*TASK REQUIREMENTS*. A stretch of the entries below is to be set down exactly, running from the line with "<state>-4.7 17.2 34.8" through the line with "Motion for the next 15", both included, and no other line.

*INPUT FOR THIS TASK*.
────

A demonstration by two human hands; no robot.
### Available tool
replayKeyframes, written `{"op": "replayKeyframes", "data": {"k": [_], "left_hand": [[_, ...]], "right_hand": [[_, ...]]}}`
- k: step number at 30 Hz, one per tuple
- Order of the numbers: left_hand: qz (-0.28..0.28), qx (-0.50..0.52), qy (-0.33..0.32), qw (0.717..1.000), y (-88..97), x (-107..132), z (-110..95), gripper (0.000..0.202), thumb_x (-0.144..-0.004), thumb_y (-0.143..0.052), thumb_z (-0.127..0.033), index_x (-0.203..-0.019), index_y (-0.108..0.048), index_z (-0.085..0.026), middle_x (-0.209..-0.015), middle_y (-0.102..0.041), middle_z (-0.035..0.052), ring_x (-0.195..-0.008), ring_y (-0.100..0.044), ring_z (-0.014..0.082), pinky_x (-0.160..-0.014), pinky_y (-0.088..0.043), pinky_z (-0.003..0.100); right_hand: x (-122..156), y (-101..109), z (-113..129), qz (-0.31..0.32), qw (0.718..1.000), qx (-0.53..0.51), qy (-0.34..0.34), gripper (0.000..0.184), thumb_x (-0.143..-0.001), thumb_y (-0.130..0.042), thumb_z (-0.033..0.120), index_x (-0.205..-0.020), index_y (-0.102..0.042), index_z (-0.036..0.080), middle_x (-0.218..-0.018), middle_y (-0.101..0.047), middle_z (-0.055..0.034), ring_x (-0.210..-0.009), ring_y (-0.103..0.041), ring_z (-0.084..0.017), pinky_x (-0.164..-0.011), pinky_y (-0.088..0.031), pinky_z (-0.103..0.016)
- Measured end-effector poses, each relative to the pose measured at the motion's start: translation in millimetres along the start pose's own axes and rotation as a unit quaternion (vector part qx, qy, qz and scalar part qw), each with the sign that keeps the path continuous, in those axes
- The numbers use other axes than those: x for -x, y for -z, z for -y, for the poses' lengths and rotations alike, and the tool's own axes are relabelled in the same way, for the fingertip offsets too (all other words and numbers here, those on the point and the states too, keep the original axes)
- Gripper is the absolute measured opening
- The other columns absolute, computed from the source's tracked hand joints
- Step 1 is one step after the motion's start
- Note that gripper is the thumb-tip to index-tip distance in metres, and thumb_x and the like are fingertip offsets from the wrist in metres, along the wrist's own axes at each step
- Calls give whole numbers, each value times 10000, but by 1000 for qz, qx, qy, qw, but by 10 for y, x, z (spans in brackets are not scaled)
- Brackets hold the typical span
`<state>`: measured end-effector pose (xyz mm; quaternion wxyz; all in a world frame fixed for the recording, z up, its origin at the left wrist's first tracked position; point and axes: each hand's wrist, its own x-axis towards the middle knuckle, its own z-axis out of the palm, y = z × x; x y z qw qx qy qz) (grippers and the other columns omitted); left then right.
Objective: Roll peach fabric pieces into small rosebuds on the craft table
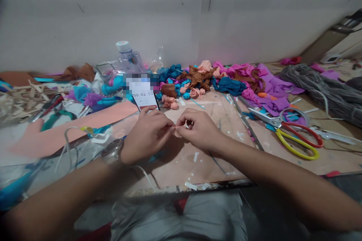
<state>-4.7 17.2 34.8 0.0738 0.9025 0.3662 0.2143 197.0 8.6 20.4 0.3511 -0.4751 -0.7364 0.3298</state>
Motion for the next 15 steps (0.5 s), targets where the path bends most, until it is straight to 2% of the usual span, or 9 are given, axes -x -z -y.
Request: {"op": "replayKeyframes", "data": {"k": [4,9,15], "left_hand": [[-18,-41,-33,998,-8,10,-7,231,-982,-486,-247,-822,-642,-186,-783,-677,26,-890,-581,216,-1005,-298,477],[-29,-57,-48,997,7,21,-9,208,-983,-485,-220,-859,-649,-185,-817,-686,29,-927,-586,214,-1054,-282,489],[-33,-42,-45,998,0,24,-8,237,-1009,-483,-273,-883,-667,-194,-828,-711,30,-935,-582,213,-1063,-286,483]], "right_hand": [[-19,-2,14,29,997,-49,-49,55,-763,-623,146,-733,-664,168,-794,-648,-7,-682,-545,-127,-621,-406,-255],[-30,-4,28,38,997,-55,-31,85,-759,-555,137,-716,-620,171,-780,-620,2,-714,-538,-132,-657,-401,-254],[-15,-12,30,50,996,-69,-31,79,-806,-536,163,-741,-579,179,-733,-557,21,-677,-478,-121,-623,-366,-241]]}}
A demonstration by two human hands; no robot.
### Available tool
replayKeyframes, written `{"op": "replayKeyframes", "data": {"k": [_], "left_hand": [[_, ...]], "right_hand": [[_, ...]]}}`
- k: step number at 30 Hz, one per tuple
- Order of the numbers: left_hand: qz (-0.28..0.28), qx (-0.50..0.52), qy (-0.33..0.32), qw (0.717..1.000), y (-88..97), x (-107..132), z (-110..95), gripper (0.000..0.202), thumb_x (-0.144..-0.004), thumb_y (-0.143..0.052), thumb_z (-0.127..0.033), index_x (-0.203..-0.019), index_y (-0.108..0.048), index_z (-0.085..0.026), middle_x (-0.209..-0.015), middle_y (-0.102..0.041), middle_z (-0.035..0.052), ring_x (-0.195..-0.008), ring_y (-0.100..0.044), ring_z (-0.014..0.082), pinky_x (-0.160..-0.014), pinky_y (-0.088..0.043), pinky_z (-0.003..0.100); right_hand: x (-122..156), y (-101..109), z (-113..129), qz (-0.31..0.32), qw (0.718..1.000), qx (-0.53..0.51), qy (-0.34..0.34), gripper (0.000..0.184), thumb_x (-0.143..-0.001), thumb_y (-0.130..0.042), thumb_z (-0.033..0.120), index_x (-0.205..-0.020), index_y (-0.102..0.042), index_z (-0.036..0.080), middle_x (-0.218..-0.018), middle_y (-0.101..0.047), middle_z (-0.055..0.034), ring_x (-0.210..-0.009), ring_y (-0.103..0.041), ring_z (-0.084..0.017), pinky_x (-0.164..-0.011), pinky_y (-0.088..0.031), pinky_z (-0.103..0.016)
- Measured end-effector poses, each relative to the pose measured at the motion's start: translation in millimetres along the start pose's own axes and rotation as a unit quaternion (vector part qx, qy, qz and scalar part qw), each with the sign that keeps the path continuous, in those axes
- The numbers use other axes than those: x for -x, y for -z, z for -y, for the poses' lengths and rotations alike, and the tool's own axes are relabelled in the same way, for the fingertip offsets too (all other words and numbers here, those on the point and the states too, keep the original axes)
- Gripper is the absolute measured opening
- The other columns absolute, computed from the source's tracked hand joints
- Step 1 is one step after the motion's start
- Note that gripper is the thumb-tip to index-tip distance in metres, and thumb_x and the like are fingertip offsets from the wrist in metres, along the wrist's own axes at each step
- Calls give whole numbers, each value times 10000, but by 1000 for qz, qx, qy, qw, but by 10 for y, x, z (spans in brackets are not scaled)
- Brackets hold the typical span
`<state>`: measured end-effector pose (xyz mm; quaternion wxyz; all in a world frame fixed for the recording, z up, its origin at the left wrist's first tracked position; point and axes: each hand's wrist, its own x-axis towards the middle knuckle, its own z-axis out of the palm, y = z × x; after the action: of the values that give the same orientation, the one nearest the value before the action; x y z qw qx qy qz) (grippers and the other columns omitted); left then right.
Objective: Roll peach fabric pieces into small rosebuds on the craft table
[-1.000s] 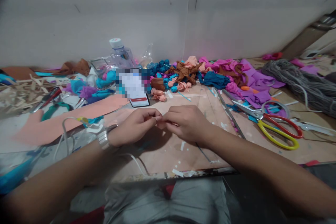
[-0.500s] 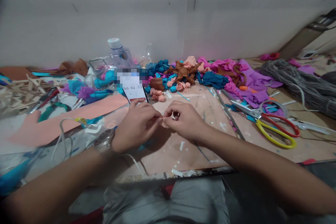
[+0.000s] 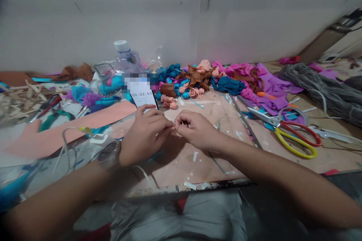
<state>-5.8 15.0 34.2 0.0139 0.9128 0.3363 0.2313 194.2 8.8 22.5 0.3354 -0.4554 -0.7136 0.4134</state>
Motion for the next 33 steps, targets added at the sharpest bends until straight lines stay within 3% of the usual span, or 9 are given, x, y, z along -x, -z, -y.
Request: {"op": "replayKeyframes", "data": {"k": [6,10,14,18,25,27,30,33], "left_hand": [[-6,17,22,1000,27,1,3,227,-994,-484,-269,-868,-660,-200,-823,-702,36,-928,-583,221,-1062,-288,480],[3,30,43,999,62,-10,21,183,-962,-501,-262,-882,-653,-197,-849,-705,39,-934,-588,227,-1055,-285,480],[14,33,56,998,72,-12,38,164,-943,-510,-252,-876,-648,-192,-839,-701,28,-931,-589,224,-1060,-278,477],[23,42,69,996,58,-14,61,162,-921,-515,-249,-840,-644,-192,-819,-696,25,-895,-587,220,-1030,-295,471],[43,61,86,993,43,-28,85,185,-930,-484,-240,-827,-628,-186,-812,-687,30,-862,-585,223,-946,-339,451],[51,67,88,993,33,-27,83,178,-927,-494,-238,-829,-633,-186,-818,-689,27,-859,-577,222,-932,-344,442],[68,83,88,990,4,-20,76,172,-930,-502,-235,-851,-648,-190,-850,-703,26,-884,-576,224,-919,-351,423],[75,89,84,990,-25,-15,69,174,-937,-507,-234,-853,-653,-191,-845,-704,24,-876,-575,220,-908,-353,408]], "right_hand": [[-5,47,-1,5,1000,-1,18,67,-849,-581,191,-795,-620,182,-779,-633,5,-723,-553,-137,-668,-420,-251],[-26,187,14,12,999,35,22,187,-925,-575,301,-873,-702,174,-868,-720,-35,-820,-632,-173,-738,-450,-282],[-33,378,27,52,989,132,28,284,-958,-553,392,-885,-723,177,-841,-724,-34,-782,-636,-175,-685,-423,-276],[-34,511,26,112,978,177,13,339,-930,-593,494,-889,-732,187,-642,-657,2,-592,-566,-142,-557,-350,-257],[-62,630,-27,132,960,240,46,429,-987,-495,494,-748,-684,193,-640,-633,2,-575,-523,-137,-525,-296,-259],[-71,641,-40,127,950,283,44,459,-1000,-472,501,-712,-655,194,-622,-624,-2,-561,-507,-137,-534,-278,-269],[-80,599,-51,68,933,351,51,429,-1001,-486,469,-721,-648,187,-645,-639,-25,-586,-512,-151,-566,-267,-286],[-66,487,-47,38,937,337,86,359,-1006,-488,420,-830,-691,181,-748,-694,-49,-680,-580,-175,-615,-311,-289]]}}
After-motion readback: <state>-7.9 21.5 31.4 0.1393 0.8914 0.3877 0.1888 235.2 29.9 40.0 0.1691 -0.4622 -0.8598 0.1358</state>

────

*RESULT OF THE EXERCISE*.
<state>-4.7 17.2 34.8 0.0738 0.9025 0.3662 0.2143 197.0 8.6 20.4 0.3511 -0.4751 -0.7364 0.3298</state>
Motion for the next 15 steps (0.5 s), targets where the path bends most, until it is straight to 2% of the usual span, or 9 are given, axes -x -z -y.

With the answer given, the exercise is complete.